### Required action
Go through the records and filter out every line lacking the word "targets"; copy the lines that remain.

(Dataset excerpts)
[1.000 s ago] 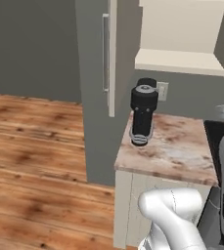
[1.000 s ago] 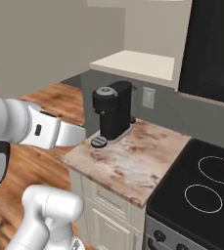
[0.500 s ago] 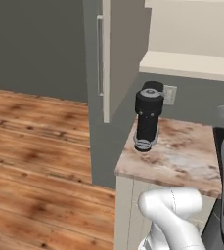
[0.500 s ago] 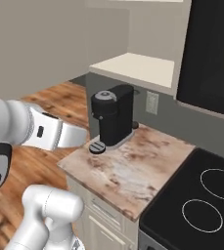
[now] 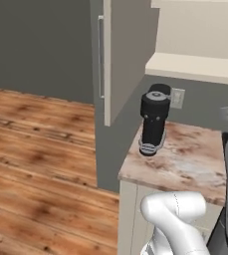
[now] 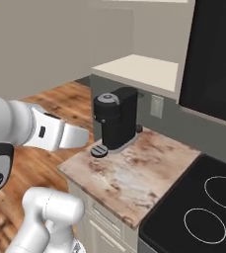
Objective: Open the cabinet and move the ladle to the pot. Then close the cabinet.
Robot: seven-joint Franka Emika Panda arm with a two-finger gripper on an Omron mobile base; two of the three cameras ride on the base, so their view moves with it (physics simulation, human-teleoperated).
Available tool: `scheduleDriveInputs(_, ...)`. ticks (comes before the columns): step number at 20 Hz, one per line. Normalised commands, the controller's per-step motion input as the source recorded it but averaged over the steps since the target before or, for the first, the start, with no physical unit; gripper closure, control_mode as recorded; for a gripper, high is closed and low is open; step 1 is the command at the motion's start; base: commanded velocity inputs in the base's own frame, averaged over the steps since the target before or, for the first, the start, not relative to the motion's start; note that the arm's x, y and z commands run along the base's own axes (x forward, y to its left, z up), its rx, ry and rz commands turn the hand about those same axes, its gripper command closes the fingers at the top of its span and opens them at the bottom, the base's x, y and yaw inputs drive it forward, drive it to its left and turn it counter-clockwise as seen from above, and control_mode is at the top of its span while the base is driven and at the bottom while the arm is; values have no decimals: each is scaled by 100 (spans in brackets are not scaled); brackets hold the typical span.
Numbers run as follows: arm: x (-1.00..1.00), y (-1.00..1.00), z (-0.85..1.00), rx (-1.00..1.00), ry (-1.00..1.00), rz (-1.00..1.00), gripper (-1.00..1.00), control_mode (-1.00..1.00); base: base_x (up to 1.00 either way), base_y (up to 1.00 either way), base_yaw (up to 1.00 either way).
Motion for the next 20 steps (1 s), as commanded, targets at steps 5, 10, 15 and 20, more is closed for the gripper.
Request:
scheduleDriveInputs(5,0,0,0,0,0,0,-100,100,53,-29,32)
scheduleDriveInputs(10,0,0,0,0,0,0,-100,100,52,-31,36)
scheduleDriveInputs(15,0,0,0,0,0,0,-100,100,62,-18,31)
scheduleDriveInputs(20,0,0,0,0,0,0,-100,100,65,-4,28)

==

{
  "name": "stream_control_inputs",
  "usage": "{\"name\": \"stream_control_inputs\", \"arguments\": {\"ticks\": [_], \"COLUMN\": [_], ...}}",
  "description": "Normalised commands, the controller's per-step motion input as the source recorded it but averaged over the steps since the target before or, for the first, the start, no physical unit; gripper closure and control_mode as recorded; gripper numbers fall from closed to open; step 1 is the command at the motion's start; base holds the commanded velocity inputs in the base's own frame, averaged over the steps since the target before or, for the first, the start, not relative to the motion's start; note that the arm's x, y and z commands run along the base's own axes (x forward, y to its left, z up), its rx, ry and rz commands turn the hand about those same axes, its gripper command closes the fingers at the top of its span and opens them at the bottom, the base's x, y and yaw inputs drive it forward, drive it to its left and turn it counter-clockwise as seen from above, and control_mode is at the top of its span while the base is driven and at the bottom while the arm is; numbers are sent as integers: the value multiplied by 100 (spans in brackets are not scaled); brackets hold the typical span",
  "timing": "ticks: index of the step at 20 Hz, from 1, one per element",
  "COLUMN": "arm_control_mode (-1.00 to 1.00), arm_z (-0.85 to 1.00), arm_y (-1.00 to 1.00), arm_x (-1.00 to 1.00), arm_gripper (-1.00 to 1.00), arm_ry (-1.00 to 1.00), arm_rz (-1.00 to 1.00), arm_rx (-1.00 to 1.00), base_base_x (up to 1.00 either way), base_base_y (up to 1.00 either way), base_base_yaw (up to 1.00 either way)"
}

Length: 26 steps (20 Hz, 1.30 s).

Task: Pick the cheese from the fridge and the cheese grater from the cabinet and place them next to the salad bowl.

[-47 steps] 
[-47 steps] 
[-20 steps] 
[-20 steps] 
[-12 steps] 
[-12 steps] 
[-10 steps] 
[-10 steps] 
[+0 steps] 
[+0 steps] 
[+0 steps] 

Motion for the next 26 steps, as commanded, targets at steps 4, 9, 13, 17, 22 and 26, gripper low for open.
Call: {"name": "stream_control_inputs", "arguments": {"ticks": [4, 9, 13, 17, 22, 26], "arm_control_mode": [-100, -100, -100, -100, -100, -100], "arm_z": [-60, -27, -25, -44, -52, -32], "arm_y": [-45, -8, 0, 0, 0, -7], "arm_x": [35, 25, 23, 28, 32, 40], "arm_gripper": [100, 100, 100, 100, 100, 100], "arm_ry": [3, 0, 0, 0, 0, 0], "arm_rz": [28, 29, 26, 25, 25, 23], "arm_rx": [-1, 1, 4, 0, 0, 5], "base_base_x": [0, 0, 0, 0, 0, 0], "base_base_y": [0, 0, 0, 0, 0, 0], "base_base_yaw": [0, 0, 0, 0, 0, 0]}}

### Response to this task
Motion for the next 20 steps (1 s), as commanded, targets at steps 5, 10, 15 and 20, more is closed for the gripper.
Motion for the next 26 steps, as commanded, targets at steps 4, 9, 13, 17, 22 and 26, gripper low for open.

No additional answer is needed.